Here’s the thing:  Impostor syndrome likes dark, quiet places to hang out, where people don’t talk about their fears and insecurities.  It feeds on the shame of inadequacy.  That moment with my classmate was illuminating for me because it was the first time that I had “come clean” about wondering how I got to where I was with someone I really respected.  To find that she had the same fears was a BIG deal and the basis for a lot of sanity-preserving conversations over the next 5 years- with her and with another resident who started the year after us.  We learned from each other to take credit when good things came our way, and we were able to normalize one another’s anxieties as women surgeons.  Most importantly, when one of us needed guidance and constructive criticism, we had a safe community to provide that.
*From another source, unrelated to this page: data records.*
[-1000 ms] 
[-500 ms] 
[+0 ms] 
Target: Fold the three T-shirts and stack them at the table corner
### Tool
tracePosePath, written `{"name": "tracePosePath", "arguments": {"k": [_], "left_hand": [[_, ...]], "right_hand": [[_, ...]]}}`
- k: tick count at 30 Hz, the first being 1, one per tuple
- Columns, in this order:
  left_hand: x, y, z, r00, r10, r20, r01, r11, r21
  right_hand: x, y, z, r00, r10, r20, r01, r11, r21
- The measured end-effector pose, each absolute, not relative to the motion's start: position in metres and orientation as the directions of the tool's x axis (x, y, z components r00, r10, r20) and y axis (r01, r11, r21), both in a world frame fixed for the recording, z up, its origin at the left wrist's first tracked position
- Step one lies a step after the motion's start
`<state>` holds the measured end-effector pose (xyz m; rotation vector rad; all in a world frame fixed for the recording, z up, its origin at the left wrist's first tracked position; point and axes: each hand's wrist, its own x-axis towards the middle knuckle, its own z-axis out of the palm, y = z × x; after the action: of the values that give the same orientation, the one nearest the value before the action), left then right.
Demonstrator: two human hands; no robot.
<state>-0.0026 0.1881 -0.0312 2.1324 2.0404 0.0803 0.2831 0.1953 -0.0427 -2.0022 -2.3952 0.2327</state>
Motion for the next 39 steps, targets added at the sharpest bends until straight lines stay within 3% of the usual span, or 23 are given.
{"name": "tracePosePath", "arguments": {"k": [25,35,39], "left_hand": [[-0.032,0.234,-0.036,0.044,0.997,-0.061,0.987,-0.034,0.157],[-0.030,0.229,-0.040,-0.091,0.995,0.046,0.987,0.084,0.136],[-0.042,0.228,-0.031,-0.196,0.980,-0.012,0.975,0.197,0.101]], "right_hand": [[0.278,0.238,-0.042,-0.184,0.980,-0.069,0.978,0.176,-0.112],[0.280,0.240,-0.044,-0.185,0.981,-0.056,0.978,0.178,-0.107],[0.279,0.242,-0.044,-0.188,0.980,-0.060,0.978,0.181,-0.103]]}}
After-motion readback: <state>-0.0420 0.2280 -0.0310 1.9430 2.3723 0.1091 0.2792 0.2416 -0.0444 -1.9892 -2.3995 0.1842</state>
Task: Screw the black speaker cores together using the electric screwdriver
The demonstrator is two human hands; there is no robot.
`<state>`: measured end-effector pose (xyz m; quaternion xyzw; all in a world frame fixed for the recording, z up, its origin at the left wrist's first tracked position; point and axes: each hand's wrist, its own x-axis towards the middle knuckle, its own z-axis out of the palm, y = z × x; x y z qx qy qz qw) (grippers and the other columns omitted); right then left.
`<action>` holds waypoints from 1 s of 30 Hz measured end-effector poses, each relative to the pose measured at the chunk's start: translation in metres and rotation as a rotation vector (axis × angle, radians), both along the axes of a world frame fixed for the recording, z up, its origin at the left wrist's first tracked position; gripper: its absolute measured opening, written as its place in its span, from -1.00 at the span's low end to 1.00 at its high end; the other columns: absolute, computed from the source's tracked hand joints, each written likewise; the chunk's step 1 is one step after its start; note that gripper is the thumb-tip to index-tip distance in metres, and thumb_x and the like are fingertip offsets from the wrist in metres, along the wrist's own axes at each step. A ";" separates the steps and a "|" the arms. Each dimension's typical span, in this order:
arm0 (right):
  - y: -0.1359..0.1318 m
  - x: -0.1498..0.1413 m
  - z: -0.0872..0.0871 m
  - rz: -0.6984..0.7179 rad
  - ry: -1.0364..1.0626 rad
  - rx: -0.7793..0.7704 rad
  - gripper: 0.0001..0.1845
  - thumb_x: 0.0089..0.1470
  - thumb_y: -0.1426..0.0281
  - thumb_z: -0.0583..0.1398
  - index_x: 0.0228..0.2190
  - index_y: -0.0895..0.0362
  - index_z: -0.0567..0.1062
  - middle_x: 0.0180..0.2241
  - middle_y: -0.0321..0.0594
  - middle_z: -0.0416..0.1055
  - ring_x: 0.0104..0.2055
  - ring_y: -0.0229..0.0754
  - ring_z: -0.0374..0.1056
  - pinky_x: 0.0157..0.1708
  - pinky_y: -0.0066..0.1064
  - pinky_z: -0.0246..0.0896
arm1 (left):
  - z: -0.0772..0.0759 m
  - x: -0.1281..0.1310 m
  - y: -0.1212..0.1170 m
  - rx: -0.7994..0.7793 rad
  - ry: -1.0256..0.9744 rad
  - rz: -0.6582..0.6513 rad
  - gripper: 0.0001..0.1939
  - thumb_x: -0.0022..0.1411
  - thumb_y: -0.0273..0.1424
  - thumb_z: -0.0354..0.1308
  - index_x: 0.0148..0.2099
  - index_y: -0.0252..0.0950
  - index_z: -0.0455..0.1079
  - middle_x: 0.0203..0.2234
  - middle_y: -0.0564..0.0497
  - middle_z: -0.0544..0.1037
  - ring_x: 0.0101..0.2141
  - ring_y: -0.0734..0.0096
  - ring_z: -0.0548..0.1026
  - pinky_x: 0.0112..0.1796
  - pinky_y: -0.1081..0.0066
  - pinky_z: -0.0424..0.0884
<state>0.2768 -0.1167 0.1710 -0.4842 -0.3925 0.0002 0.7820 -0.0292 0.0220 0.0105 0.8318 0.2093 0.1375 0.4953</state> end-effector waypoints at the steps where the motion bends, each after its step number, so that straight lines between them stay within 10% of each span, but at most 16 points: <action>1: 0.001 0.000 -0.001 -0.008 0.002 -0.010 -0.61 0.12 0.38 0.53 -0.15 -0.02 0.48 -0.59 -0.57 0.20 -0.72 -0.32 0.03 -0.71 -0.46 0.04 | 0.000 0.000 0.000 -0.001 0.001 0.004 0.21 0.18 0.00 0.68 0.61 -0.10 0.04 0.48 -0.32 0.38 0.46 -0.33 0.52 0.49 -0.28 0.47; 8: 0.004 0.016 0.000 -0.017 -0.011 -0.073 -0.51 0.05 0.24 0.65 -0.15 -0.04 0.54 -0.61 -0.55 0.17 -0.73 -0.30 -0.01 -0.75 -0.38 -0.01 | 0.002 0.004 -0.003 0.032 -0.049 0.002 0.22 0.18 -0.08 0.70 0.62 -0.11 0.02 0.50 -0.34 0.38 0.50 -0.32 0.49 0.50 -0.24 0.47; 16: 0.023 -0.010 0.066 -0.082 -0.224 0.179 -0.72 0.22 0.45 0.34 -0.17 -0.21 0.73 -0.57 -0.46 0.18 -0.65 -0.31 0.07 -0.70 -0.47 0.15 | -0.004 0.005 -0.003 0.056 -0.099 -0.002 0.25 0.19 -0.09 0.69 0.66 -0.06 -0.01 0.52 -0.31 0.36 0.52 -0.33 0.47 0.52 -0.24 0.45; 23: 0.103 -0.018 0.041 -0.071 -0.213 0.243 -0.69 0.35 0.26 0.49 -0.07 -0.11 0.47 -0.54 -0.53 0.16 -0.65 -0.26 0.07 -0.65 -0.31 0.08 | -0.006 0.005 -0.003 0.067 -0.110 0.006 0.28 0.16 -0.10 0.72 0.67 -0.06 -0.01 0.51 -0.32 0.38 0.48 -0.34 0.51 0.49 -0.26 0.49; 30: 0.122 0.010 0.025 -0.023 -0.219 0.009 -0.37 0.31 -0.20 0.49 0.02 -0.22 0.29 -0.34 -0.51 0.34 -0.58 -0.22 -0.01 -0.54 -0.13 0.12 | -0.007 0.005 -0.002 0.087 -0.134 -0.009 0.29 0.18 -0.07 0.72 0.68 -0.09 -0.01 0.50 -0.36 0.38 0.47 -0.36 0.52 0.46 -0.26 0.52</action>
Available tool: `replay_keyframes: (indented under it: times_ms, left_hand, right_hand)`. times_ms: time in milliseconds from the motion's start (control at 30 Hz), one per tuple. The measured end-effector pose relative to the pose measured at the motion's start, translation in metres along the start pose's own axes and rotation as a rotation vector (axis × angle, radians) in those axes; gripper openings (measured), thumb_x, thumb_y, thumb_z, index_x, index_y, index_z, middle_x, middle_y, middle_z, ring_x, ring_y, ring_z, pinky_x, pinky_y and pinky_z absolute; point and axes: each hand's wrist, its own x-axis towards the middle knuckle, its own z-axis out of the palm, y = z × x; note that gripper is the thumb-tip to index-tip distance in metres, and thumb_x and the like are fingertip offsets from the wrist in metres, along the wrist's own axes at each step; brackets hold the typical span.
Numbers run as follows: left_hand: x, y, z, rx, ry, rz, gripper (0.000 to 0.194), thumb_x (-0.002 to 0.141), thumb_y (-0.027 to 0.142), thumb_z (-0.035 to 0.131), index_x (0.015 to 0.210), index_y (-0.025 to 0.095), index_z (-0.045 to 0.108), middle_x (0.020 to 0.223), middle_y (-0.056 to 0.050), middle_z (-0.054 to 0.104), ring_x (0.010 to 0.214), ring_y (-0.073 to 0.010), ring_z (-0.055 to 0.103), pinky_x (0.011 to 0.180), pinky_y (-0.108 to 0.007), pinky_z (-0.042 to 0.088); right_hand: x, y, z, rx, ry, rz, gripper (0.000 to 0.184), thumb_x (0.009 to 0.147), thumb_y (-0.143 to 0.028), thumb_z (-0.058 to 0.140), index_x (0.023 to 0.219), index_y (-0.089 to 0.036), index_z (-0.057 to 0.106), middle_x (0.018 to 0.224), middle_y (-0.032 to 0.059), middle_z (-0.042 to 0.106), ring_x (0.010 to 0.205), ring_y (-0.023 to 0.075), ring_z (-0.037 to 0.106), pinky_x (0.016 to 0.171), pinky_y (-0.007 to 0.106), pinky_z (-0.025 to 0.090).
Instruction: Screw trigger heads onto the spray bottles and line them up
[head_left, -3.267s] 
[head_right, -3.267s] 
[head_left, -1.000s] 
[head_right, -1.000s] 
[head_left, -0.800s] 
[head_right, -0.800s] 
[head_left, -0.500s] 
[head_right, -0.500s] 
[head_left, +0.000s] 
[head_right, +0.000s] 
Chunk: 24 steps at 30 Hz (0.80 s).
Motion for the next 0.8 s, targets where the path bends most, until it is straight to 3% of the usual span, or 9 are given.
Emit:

I’ll admit that I still have moments of stopping to look around and be awed by where I am professionally, and humbled by some of the opportunities I receive.  I’ve also learned how to simply say, “Thank you, I appreciate the honor,” rather than bumbling through why it was predicated on luck or timing or who I know.  I have a community with whom I can be honest when I’m feeling overwhelmed and mentors who both nurture and nudge.  I still keep looking for ways to grow, professionally and personally.  Are these things cures for the impostor syndrome?  I’m not sure, but they certainly help keep it at bay.